(ABOUT THIS TASK) For the material below, output exactly the span from the line with "1. What is the bounding box of the quilted" to the line with "Whatever this document", including both, and nothing besides.

(EXTRACTED MATERIAL)

※

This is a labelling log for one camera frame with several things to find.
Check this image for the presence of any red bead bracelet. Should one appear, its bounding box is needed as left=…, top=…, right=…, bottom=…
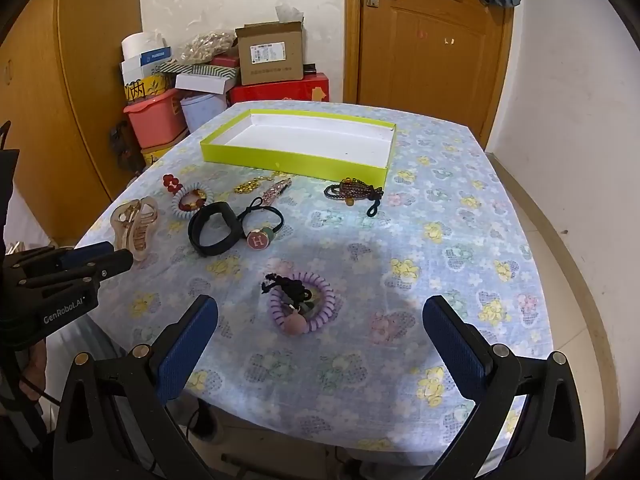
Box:
left=162, top=173, right=207, bottom=213

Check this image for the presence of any beige hair claw clip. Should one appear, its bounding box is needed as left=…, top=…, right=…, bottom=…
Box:
left=110, top=197, right=160, bottom=262

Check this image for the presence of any light blue cylindrical container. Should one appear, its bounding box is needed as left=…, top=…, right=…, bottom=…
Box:
left=180, top=93, right=228, bottom=133

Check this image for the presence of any lime green tray box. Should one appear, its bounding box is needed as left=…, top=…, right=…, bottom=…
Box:
left=201, top=108, right=397, bottom=188

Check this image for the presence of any floral blue tablecloth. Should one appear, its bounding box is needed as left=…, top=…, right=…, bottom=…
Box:
left=47, top=103, right=553, bottom=464

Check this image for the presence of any pink rhinestone hair clip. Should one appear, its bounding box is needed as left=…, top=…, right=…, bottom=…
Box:
left=262, top=178, right=292, bottom=207

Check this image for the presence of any white flat box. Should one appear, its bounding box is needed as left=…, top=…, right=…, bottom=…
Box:
left=175, top=73, right=238, bottom=96

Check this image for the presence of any brown cardboard box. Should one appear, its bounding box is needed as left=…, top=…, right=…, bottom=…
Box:
left=235, top=22, right=304, bottom=86

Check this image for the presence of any person's left hand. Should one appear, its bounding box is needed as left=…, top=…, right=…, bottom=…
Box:
left=21, top=340, right=47, bottom=401

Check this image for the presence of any bag of nuts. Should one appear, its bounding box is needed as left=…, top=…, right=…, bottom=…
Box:
left=175, top=30, right=236, bottom=64

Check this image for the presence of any purple spiral hair tie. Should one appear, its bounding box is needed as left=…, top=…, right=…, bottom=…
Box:
left=267, top=271, right=336, bottom=334

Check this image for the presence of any black wristband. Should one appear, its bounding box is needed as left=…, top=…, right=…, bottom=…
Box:
left=188, top=202, right=243, bottom=257

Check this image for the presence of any yellow round tin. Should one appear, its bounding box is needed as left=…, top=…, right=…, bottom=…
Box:
left=141, top=129, right=189, bottom=167

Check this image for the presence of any white blue carton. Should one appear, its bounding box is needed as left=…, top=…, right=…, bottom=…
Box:
left=120, top=32, right=171, bottom=86

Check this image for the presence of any black cord pink ball charm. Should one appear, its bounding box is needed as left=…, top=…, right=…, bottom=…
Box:
left=260, top=273, right=314, bottom=336

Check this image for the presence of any red gift box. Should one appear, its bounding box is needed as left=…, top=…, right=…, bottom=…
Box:
left=229, top=73, right=330, bottom=104

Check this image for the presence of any pink plastic bin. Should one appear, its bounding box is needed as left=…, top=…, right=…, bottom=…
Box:
left=124, top=89, right=186, bottom=150

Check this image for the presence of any green striped box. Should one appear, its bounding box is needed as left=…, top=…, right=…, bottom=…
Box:
left=157, top=60, right=239, bottom=80

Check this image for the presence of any black hair tie H charm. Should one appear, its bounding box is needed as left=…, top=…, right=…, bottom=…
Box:
left=238, top=197, right=284, bottom=252

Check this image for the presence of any yellow printed box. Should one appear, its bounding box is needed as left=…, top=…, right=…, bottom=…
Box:
left=124, top=73, right=171, bottom=104

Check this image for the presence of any wooden door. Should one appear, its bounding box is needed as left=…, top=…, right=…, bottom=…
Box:
left=343, top=0, right=514, bottom=145

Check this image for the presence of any small dark red box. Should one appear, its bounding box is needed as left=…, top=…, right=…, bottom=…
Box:
left=209, top=54, right=240, bottom=68

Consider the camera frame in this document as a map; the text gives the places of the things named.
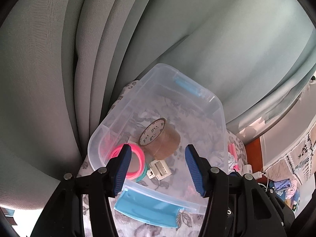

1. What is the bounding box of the pink bangle stack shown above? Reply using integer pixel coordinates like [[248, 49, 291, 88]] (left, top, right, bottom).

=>
[[126, 143, 146, 180]]

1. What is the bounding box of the teal bangle stack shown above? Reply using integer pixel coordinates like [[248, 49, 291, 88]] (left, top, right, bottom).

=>
[[135, 163, 148, 182]]

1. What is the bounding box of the white hair claw clip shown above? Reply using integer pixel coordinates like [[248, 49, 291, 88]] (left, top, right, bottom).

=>
[[147, 160, 172, 180]]

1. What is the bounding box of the brown packing tape roll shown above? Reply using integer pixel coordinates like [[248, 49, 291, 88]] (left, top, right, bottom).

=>
[[138, 118, 181, 160]]

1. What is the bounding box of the white paper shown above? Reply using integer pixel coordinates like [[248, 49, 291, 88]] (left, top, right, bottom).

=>
[[228, 153, 239, 173]]

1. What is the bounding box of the pink hair roller clip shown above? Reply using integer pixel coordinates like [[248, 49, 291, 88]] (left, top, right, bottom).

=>
[[228, 143, 238, 162]]

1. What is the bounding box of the white power strip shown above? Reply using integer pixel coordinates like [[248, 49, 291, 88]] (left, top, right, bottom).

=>
[[242, 164, 253, 175]]

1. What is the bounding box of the floral fleece blanket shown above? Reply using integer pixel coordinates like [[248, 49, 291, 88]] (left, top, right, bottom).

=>
[[77, 80, 247, 236]]

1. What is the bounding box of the smartphone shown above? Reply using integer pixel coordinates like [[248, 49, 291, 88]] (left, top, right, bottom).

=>
[[269, 179, 292, 192]]

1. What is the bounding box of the clear plastic storage bin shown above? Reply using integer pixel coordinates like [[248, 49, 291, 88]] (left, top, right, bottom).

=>
[[88, 64, 228, 228]]

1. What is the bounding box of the quilted lace bed cover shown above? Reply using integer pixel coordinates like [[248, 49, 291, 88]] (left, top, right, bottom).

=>
[[260, 93, 315, 185]]

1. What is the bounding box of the green curtain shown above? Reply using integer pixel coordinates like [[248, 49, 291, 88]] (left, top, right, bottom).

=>
[[1, 0, 315, 209]]

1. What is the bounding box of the wooden bed frame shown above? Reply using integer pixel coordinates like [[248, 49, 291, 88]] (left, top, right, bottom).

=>
[[245, 137, 263, 173]]

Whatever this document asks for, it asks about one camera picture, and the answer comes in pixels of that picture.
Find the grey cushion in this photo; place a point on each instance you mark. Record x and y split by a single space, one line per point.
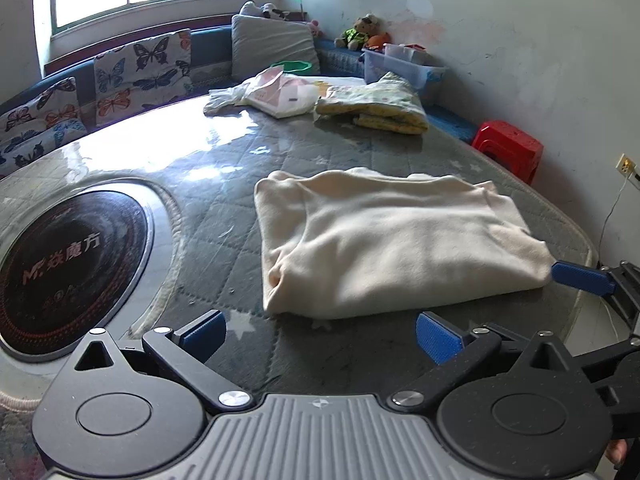
257 43

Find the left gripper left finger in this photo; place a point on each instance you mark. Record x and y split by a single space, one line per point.
181 356

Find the pink white folded garment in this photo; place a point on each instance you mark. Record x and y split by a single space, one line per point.
272 91

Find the yellow floral folded blanket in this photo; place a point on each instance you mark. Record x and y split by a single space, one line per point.
389 104

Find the cream white sweater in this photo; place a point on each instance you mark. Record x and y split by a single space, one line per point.
348 243

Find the clear plastic storage box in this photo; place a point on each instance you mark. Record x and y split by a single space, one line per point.
426 80

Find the red plastic stool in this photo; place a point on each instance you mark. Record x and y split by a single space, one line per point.
510 147

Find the orange plush toy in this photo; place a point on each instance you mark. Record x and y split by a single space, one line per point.
378 42

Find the wall power socket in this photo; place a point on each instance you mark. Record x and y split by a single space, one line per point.
627 167

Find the person's right hand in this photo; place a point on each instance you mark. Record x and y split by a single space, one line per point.
616 452

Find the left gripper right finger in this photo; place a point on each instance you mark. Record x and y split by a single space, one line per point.
457 355

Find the brown teddy bear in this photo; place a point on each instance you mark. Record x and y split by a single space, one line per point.
356 37

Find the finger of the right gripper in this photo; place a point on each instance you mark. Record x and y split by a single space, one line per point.
595 281

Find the white plush toy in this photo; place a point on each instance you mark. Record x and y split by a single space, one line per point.
267 10

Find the butterfly print cushion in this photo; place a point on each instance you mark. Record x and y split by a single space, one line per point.
142 75
40 126

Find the green plastic bowl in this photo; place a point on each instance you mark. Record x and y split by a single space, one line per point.
298 68

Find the round black induction cooktop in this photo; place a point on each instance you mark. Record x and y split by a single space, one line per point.
70 271

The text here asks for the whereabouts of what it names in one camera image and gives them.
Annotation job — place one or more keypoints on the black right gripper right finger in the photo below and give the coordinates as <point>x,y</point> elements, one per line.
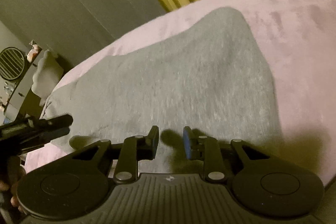
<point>207,150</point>

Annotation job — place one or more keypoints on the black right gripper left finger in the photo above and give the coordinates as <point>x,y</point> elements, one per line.
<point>130,152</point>

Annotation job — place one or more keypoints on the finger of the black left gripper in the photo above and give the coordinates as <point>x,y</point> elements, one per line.
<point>20,137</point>

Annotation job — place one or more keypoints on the person's hand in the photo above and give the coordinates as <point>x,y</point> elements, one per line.
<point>12,172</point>

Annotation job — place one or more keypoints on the dark bedside cabinet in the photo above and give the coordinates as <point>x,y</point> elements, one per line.
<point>17,91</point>

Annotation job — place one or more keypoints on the white cloth on furniture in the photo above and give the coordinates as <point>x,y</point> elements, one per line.
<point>46,77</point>

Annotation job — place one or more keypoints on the round black fan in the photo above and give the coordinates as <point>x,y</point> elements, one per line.
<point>13,63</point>

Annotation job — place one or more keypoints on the pink bed blanket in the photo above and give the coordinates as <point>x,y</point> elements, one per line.
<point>297,40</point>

※

(RESPONSE TO THE EXERCISE)
1. What is the bounding box of the quilted lace bed cover shown above? Reply using integer pixel coordinates like [[248, 49, 291, 88]] (left, top, right, bottom).

=>
[[260, 93, 315, 185]]

1. What is the bounding box of the green curtain shown above? Reply using integer pixel coordinates like [[248, 49, 291, 88]] (left, top, right, bottom).

=>
[[1, 0, 315, 209]]

1. What is the bounding box of the wooden bed frame shown above? Reply using integer pixel coordinates like [[248, 49, 291, 88]] (left, top, right, bottom).

=>
[[245, 137, 263, 173]]

Whatever this document asks for, it asks about one camera picture, and the answer comes in pixels of that picture.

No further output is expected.